La paradoja mayor es que el escándalo ha reforzado la posición de los colaboradores del Papa, a quienes reiteró el miércoles la confianza depositada en ellos, incluido Bertone, supuesto objetivo de los cuervos que revolotean sobre las nobles piedras de la plaza de San Pedro y del topo que dio curso a información reservada dirigida al Papa. Así lo entiende Marco Tosatti, del periódico moderado turinés La Stampa, que no hace más que invocar el principio común a todas las estructuras de poder: en cuanto se produce una injerencia externa, desaparecen las divisiones y se protegen de la intromisión mediante una reafirmación de su unidad.

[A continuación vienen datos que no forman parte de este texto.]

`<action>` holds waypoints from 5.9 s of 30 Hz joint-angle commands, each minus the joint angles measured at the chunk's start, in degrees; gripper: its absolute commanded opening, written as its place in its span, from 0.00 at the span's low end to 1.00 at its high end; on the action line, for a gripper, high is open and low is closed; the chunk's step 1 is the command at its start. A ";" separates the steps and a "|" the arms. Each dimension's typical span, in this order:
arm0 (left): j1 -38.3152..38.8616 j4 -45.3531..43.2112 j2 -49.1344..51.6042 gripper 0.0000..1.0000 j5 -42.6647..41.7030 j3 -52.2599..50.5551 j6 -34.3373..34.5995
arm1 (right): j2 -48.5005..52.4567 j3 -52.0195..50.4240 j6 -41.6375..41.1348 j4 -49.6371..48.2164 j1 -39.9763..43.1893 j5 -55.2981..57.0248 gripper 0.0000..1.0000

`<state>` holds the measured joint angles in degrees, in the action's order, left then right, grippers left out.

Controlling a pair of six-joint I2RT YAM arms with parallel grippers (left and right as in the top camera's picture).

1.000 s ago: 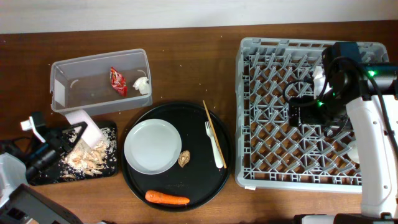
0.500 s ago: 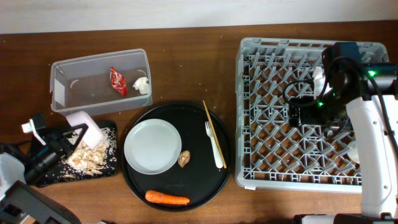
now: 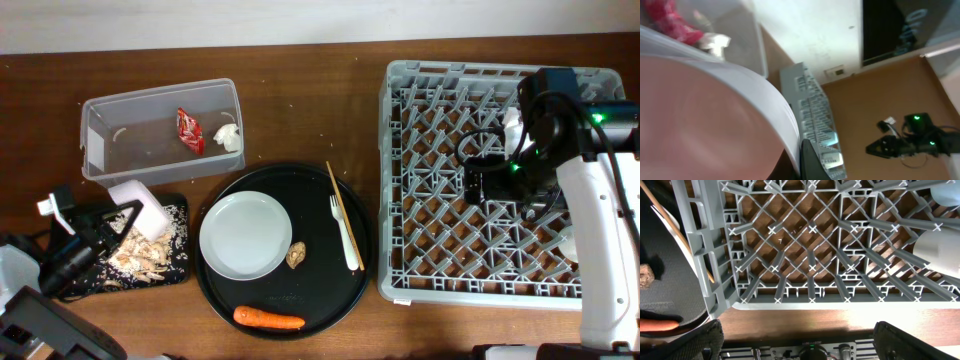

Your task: Sort waste into correct bins and load items into the dishwasher rack

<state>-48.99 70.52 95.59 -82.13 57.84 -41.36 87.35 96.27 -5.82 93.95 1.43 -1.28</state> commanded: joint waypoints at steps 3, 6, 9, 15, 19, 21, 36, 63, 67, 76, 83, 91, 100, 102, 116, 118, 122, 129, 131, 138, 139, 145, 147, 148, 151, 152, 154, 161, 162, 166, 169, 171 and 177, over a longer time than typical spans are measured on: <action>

Al fondo de este escenario se recorta la silueta del IOR, urgido por el Consejo de Europa a aclarar sus cuentas, a desvanecer la sospecha de que es un instrumento para blanquear dinero con conexiones inconfesables en paraísos fiscales. Cuando el Papa puso a Gotti Tedeschi al frente de la institución le dijo: “Debemos ser irreprochables”. Fue tanto como decir que el banco debía someterse a una gestión más transparente y rigurosa que durante los últimos años del pontificado de Juan Pablo II, marcados por la confusión. “En la gestión cotidiana de la Iglesia universal, esto –la confusión– se traduce en cierta inconcreción en las decisiones, una impresión de improvisación y de inacabado, pero también un recurso a los pequeños arreglos ‘a la italiana’ para sortear los requisitos burocráticos, es decir, métodos poco ortodoxos para hacer que las cosas avancen a pesar de todo”, indica Dominique Greiner.

La tendencia a lo borroso, a lo inconcreto, se repite en el Vatileaks porque se trata de un partido que se disputa no solo en el campo de las finanzas, sino que lo que hay en juego es “la imagen misma de Ratzinger y el poder de los purpurados que ambicionan su solio”, han afirmado Tommaso Cerno y Marco Damilano en el semanario progresista italiano L’Espresso. Es, pues, un partido que se juega en el campo de los bienes tangibles, el IOR y el mundo de las finanzas, pero también de los intangibles, el de la Iglesia como referencia moral e instrumento de poder. De ahí que algunas de las sombras que se mueven entre cajas estén interesadas en subrayar que actúan con espíritu evangélico, sin más concreciones, aunque lo cierto es que el Papa “se encuentra solo ante la opinión pública” (Levillain) y resulta poco menos que grotesca la apelación hecha desde L’Osservatore Romano por Giovanni Angelo Becciu, sustituto de la Secretaría de Estado: “Un poco de honestidad intelectual y de respeto de las más elemental ética profesional no le vendría mal al mundo de la información”.

El planteamiento de Becciu es preocupante para el orbe católico porque no se lamenta de la lucha por el poder, sino de que se haya sabido que tal lucha existe y el entorno del Papa no se comporta siempre con la limpieza y lealtad debidas. Esta propensión al secretismo más acérrimo, incluso en aquellas situaciones en las que es imposible mantenerlo o, más aún, en las que la prudencia aconsejaría olvidarse de él para rehabilitar a la institución, hipoteca el futuro y el papel de la Iglesia en la economía y la sociedad globales. Como destacan diferentes autores, la Iglesia acepta así formar parte inseparable del statu quo internacional y olvida lo que la tradición define como misión profética, una renuncia esta que distancia cada vez más a la jerarquía de los creyentes, cuando no alimenta el escepticismo.